En règle générale, le point de divergence d’une uchronie est faible. Loin de vouloir dénoncer la prétendue vacuité de l’expérience de pensée, l’assertion initiale de cet article tend à insister surtout sur le caractère souvent simpliste de l’événement fondateur. Autrement dit, l’uchronie s’appuie sur le bagage historique acquis pendant la scolarité d’un élève moyen. Elle s’attaque aux faits saillants de l’Histoire, ceux du temps court pour reprendre la terminologie braudelienne, délaissant, à de rares exceptions près, le temps long, celui des permanences et des données mentales et culturelles. Mais l’uchronie comme la Science fiction s’écrivent aussi au présent. Elles s’inscrivent dans une période et renvoient à des faits contemporains, pouvant amener un questionnement moral et politique. Si cela n’est pas toujours le cas, l’hypothèse du simple divertissement ne devant pas être écarté, la falsification du passé via l’uchronie permet ainsi d’éprouver nos certitudes.
Parmi les faits historiques d’importance, la Guerre civile occupe une place de choix aux États-Unis. Depuis Ward Moore jusqu’à Harry Turtledove, de nombreux auteurs ont imaginé une Amérique différente, où les États du Sud seraient sortis vainqueurs du conflit fratricide. L’Underground Airlines de Ben H. Winters renvoie le lecteur à l’Underground Railroad, le réseau clandestin d’exfiltration des esclaves noirs fugitifs, mis en place par les abolitionnistes au XIXe siècle. Dans l’Amérique imaginée par l’auteur, l’esclavage n’a en effet pas été aboli. Bien au contraire, il a été pérennisé grâce à la signature d’un compromis entre le Nord et le Sud, dans un contexte de deuil national après l’assassinat du président Abraham Lincoln. Point de guerre civile également, mais un nouvel amendement ajouté à la Constitution, histoire d’inscrire la possession et le commerce des esclaves dans le droit, au grand dam des abolitionnistes qui, loin d’avoir renoncé, continuent à favoriser l’évasion des Noirs.
« Pour lui, c’est aux blancs de se charger des sauvetages. Les noirs, eux, tout ce qu’ils ont à faire, c’est serrer les fesses et attendre qu’on vienne les chercher. Il a ce que j’appelle la mentalité de l’oiseau moqueur. »

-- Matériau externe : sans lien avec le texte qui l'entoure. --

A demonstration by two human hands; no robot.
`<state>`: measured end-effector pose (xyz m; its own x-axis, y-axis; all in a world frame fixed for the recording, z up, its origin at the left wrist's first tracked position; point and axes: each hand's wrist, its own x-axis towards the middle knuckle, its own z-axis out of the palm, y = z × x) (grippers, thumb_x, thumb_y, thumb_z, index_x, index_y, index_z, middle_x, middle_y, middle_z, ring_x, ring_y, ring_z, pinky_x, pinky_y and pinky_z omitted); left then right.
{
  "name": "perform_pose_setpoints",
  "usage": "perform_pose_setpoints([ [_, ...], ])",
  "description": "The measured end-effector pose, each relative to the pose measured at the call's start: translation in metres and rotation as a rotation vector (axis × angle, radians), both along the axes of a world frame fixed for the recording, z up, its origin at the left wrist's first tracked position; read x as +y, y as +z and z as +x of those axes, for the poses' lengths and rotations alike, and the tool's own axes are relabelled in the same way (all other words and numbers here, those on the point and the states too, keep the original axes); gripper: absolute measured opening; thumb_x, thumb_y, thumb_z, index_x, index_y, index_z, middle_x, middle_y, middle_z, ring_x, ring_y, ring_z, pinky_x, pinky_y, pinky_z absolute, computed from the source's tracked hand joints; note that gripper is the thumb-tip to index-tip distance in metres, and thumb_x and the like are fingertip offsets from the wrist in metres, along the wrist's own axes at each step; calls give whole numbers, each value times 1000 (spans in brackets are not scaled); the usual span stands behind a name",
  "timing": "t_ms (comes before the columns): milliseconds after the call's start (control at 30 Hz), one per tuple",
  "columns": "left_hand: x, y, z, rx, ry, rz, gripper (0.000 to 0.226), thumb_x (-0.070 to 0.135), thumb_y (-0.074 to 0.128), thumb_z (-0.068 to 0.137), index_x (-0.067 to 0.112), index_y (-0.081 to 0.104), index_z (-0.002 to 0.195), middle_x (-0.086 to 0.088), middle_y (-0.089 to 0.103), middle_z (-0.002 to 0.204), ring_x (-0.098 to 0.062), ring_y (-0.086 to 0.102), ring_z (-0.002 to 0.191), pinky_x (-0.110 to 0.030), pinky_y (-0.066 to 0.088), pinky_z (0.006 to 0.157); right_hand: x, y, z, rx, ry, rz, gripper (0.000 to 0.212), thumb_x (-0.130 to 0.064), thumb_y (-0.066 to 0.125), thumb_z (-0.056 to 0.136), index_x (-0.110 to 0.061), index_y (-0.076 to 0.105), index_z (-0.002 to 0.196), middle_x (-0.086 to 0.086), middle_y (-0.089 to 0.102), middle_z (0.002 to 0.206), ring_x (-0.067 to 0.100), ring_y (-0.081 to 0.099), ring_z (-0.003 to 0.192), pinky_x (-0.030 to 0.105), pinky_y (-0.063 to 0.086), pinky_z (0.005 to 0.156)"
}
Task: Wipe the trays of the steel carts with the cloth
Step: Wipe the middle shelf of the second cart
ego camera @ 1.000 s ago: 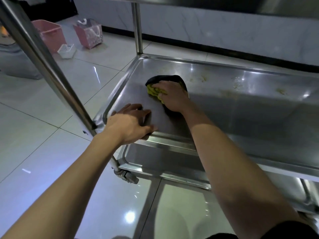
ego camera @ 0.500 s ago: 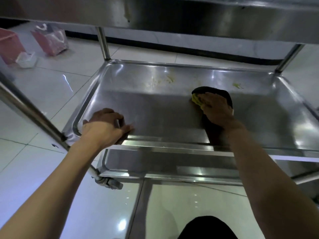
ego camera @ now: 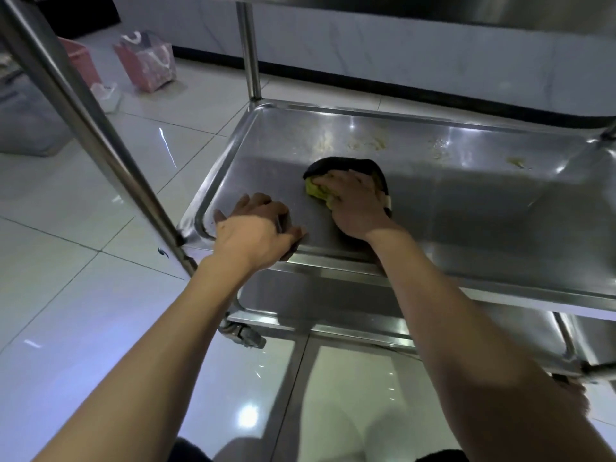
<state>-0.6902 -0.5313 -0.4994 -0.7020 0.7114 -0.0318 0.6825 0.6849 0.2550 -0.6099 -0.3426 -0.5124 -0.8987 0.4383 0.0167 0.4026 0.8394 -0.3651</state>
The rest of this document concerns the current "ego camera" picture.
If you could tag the black trousers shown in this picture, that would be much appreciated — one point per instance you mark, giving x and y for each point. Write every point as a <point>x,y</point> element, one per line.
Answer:
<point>190,454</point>

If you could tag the pink patterned bag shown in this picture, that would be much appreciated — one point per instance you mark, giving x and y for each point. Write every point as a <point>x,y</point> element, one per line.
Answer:
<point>147,64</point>

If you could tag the black furniture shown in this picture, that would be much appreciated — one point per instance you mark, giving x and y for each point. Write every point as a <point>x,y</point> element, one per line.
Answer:
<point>82,14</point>

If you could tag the grey translucent storage bin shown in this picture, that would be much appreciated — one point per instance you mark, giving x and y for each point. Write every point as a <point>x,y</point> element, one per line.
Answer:
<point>29,125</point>

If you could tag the person's left forearm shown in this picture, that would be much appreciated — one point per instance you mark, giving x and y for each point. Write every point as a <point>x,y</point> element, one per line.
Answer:
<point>144,380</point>

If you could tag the white marble counter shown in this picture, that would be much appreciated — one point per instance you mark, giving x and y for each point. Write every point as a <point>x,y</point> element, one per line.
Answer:
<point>433,62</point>

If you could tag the person's left hand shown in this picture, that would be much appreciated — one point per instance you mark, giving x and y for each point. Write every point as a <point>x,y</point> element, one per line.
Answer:
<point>255,240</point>

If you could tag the person's right forearm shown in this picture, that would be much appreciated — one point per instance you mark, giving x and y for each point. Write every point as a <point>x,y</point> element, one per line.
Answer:
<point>491,370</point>

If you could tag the grey and yellow cleaning cloth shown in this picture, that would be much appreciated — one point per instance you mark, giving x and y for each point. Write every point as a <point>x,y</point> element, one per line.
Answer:
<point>337,163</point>

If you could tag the person's right hand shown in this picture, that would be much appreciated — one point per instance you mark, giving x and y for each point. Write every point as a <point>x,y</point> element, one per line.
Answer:
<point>358,206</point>

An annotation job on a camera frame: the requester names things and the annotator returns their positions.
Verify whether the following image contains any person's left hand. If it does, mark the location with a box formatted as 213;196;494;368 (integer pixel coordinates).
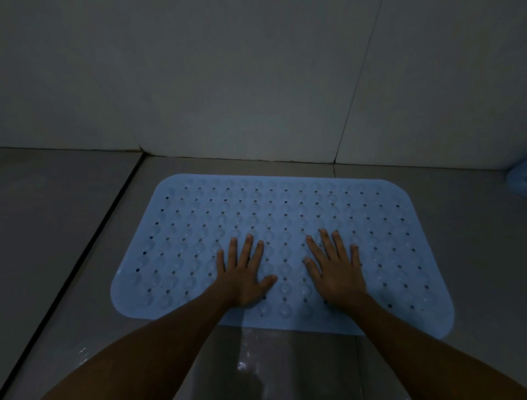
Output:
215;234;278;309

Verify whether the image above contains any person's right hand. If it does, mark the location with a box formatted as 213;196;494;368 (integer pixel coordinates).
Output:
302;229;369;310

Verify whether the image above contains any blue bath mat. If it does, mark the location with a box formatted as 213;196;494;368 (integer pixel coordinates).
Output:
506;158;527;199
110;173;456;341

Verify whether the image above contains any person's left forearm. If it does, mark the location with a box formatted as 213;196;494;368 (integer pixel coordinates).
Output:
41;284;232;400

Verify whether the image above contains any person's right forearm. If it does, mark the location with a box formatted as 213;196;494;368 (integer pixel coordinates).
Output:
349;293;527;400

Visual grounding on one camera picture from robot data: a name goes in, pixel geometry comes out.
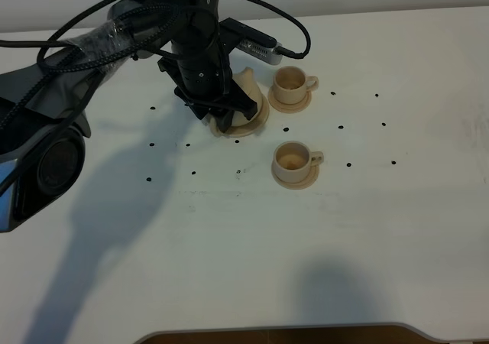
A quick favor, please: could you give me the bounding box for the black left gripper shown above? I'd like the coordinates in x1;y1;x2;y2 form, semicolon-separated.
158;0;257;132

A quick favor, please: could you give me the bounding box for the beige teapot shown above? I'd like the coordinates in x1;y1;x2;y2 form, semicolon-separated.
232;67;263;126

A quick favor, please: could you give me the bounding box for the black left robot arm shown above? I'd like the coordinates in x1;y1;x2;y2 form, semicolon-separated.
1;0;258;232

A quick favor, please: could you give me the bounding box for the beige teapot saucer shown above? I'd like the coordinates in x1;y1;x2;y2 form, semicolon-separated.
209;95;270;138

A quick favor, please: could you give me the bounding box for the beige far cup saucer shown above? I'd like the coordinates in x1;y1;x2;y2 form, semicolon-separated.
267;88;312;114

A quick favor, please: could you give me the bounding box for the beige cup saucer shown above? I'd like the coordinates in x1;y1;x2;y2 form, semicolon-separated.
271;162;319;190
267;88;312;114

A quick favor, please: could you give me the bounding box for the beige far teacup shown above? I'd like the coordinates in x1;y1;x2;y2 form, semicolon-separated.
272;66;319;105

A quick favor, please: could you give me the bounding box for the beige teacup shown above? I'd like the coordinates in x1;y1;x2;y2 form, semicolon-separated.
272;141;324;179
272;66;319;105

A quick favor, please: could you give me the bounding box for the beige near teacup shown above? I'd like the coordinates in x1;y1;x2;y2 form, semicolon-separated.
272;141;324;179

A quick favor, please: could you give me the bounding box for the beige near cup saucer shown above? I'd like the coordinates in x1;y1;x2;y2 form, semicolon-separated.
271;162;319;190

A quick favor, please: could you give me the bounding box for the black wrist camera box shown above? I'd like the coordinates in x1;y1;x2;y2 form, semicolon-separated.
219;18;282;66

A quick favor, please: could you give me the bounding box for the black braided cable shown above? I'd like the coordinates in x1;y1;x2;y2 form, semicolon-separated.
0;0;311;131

Bien des années plus tard, en 2016, les « Hard Four », les quatre États esclavagistes irréductibles, restent un cauchemar pour trois millions de Noirs. Pour ces travailleurs attachés, comme on les nomme pudiquement, le quotidien se réduit toujours à un labeur permanent et répétitif. Une main-d’œuvre corvéable à merci pour les grandes plantations-usines du Sud, dans les exploitations minières ou la domesticité des riches familles. Dans le meilleur des cas, ils peuvent espérer être employés comme travailleurs détachés dans le Nord. Dans le pire, ils finissent leur vie off-shore, autrement dit sur une plate-forme pétrolière du Golfe.
Victor est un agent infiltré, vivant sous une fausse identité. Ancien esclave fugitif, il a été contraint d’accepter le marché proposé par les U.S. Marshals. Chargé désormais de débusquer ses frères ou sœurs et de remonter les filières de l’Underground Airlines, il vit au Nord dans une illusion de liberté. Victor est un bon agent, voire même l’un des meilleurs, accomplissant ses missions avec succès, sans état d’âme. Mais, sous sa carapace de dur-à-cuire, Victor sent quelque chose remuer. Un truc ressemblant à de l’empathie, voire à une conscience.
Underground Airlines est un roman efficace qui donne beaucoup à réfléchir sur l’Amérique d’aujourd’hui. Ben H. Winters applique, sans éclat, les recettes du thriller pour dérouler un propos politique où se révèle toute la duplicité du capitalisme. Dans l’Amérique de l’Underground Airlines, la coexistence avec les « Hard Four » ne semble guère soulever d’indignation. De toute façon, dans les États où l’esclavage a été aboli, les citoyens noirs restent plus que jamais la cible des contrôles policiers et d’un racisme latent. Pour les fugitifs, la situation est encore plus compliquée. Traqués comme du gibier par les U.S. Marshals, ils ne peuvent compter que sur l’aide des abolitionnistes ou de leurs sympathisants pour passer au Canada.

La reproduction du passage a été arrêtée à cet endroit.